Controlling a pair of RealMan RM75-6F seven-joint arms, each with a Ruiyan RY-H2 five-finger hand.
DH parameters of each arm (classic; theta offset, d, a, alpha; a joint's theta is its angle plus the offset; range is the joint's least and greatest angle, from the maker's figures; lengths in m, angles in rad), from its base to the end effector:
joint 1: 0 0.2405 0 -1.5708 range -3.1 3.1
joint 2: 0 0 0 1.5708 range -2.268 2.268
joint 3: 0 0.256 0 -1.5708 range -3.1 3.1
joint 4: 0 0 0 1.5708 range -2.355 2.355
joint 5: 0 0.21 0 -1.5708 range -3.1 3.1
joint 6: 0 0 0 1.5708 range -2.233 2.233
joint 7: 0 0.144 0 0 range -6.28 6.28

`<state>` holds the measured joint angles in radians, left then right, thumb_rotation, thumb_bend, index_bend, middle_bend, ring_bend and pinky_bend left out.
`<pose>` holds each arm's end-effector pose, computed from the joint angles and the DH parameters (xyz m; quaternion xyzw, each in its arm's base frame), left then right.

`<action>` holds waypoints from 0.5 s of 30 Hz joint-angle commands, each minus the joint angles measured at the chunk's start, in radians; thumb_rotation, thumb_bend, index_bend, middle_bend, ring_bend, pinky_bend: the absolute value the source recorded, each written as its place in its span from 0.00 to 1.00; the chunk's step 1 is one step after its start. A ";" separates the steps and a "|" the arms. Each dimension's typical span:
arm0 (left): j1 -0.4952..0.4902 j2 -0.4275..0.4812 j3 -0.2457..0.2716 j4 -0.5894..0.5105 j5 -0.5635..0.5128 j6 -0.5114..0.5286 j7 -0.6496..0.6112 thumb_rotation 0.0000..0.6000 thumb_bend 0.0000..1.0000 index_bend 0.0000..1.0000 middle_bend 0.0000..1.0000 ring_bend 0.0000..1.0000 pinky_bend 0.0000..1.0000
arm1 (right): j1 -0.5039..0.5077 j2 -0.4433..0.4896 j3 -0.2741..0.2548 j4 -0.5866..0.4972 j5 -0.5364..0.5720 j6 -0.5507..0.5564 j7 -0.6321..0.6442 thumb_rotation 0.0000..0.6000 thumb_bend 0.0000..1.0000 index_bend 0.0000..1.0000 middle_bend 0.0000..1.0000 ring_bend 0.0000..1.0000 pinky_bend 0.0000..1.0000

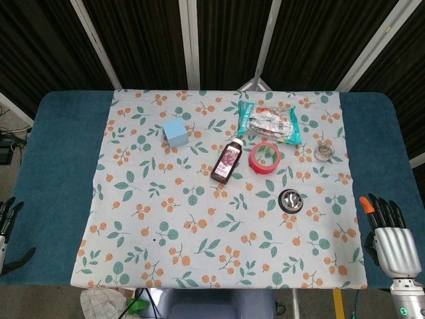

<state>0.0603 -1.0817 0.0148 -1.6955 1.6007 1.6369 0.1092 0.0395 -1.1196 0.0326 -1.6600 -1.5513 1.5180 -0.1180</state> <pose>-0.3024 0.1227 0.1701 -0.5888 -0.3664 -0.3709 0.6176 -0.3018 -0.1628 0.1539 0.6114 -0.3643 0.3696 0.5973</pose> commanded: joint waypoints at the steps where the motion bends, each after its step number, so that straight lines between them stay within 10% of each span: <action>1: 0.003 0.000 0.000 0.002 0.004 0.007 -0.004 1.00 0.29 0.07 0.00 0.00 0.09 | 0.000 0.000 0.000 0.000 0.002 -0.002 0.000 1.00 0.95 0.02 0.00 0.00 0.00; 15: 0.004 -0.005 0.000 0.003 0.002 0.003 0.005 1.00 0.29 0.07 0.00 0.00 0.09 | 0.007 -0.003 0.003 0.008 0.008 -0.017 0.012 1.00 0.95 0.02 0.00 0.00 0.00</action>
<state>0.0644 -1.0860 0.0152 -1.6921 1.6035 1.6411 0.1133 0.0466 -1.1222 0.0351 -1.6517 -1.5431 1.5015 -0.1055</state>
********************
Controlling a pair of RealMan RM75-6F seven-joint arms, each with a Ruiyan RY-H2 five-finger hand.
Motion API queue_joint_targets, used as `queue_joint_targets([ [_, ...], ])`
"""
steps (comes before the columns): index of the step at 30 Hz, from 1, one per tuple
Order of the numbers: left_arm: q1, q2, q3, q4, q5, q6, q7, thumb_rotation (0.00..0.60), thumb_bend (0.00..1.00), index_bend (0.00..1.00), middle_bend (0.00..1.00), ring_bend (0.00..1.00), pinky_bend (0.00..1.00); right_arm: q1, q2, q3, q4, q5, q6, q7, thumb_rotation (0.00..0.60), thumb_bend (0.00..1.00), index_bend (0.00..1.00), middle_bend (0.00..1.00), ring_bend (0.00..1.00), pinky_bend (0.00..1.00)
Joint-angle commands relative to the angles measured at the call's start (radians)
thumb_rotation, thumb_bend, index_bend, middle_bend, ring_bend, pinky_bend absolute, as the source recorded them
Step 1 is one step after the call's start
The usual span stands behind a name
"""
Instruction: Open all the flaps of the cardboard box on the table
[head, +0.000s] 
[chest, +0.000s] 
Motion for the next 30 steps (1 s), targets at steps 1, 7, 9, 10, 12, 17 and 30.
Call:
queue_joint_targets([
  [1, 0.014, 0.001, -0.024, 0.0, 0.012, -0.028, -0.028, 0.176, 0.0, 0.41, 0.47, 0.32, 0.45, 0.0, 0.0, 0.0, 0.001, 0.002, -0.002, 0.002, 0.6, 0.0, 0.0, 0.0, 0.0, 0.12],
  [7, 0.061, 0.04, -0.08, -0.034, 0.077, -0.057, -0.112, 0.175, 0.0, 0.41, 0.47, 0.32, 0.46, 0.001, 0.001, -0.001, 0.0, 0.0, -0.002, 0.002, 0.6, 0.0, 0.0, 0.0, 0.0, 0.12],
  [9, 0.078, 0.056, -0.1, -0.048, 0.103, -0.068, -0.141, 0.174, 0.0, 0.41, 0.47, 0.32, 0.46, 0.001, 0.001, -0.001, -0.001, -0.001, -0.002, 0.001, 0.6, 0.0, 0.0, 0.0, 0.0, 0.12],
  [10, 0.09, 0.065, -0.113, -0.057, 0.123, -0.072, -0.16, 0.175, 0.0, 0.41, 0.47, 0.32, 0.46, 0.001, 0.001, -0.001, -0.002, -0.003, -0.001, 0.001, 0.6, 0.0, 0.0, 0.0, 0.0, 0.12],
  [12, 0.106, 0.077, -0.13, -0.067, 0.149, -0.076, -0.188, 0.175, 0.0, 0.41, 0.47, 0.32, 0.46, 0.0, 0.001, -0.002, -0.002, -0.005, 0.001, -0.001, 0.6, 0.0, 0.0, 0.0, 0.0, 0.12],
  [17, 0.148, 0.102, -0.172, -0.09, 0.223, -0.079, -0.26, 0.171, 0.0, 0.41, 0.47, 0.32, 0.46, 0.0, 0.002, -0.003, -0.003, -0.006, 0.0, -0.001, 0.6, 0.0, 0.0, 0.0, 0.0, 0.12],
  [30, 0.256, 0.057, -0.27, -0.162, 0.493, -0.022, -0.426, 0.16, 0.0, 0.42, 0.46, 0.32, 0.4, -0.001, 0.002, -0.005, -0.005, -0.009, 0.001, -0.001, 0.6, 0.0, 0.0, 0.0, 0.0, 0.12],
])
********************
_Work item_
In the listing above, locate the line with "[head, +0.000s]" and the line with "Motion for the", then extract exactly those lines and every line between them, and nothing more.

_Reply to the task_
[head, +0.000s] 
[chest, +0.000s] 
Motion for the next 30 steps (1 s), targets at steps 1, 7, 9, 10, 12, 17 and 30.

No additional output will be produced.